Nikki and I moved up to the Emerald Triangle in the early 2000s, but we had known growers from Mendocino for years. We’d been dealers in San Francisco since the Sixties, and when possible, would score the primo sinsemilla from the Emerald Triangle to bring back to the city and sell. Occasionally, we would come up and help trim the fall harvest. Synchronistically, we met people living and growing in the mountains who had also lived in India and traveled the “Hippie Trail” as we did.

In regards to cannabis culture, Lindsay MacEwan, Director of Procurement and Product Development at Grassdoor Delivery, says: “The culture I have witnessed is buried deep in the Emerald Triangle amongst the tight knit communities that paved the way to get the cannabis industry to where it is today.”

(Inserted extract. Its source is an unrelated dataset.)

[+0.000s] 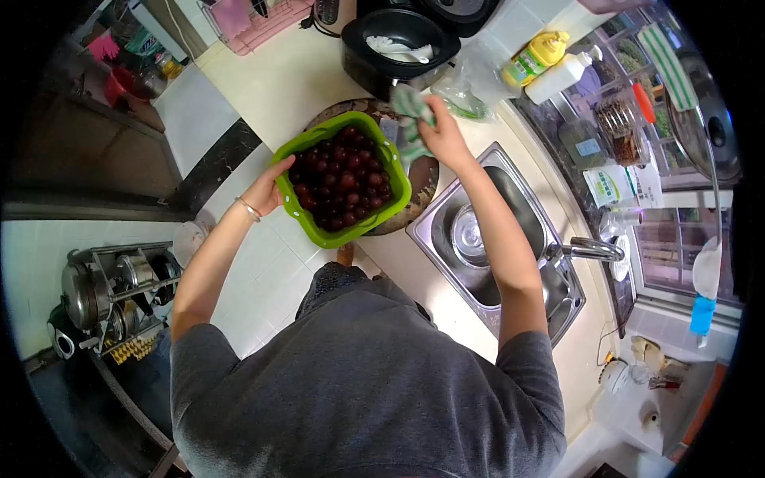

Now all of this is admittedly “romanticizing” the cannabis counter-culture outlaw hero, but that is how we saw ourselves—as family and as stoner warriors, and we were all over the world. With a few cannabis connections you could travel to almost any city in the US, or any country in the world, and find dope and fellow smokers.

Above Ground

In the transition from an illegal underground economy to a legal, taxed and publicized commodity, much is changing in the world of cannabis. More internationals are entering the industry, and multistate operators have dozens of dispensaries in vertical operations in many states. Big Tobacco and Big Pharma are maneuvering for advantage. Stocks are traded on the Canadian stock exchange. Cannabis brands are advertising in glossy magazines. Retailers are spending millions on store displays. It sure is different, and most of us who opted for the legal market yearn for the “good old days” of the underground cannabis world. 

People do still recognize the sense of community that held us together back then, but as there is no longer a need for secrecy, we are forming trade organizations and starting farmers markets. Cultivators and manufacturers are beginning to brand their products and launch advertising campaigns.

PHOTO Swami Select

There is a rift in the old-time cannabis community between those pursuing the legal route and those who stayed in the underground or “traditional” market. We are still neighbors, but we don’t hangout like we did in the old days. If my neighbor has decided to still be working the traditional market, that’s their business and I really don’t care, but I would rather not know about it. That is, unless they have blown it up big and thereby done environmental damage to our beautiful mountains, meadows and streams. Then I care.

For me, in today’s cannabis world, community and inclusiveness are the key words. People are realizing that it isn’t just about smoking a joint and getting stoned. It’s about all the hundreds of ways that cannabis is a healing medicine for all ages and is a part of all cultures, ages, religions and sexual persuasions.

As Moses Flickinger, founder and CEO of Africali Culture says, “cannabis culture is the legacy farmer, generations of farmers who tend, till, build and respect the land. It is the mountain life that pulls you away to solitude. It’s the international travelers who thread the culture across the globe, working the seasons in California and seeding more freedom, friendships and communities. It’s the single mother who grew medicine to provide sustenance and stability for her children when there was no other way, the Brown folks who are the reason for the name marijuana, yet get left out, or the Blacks criminalized.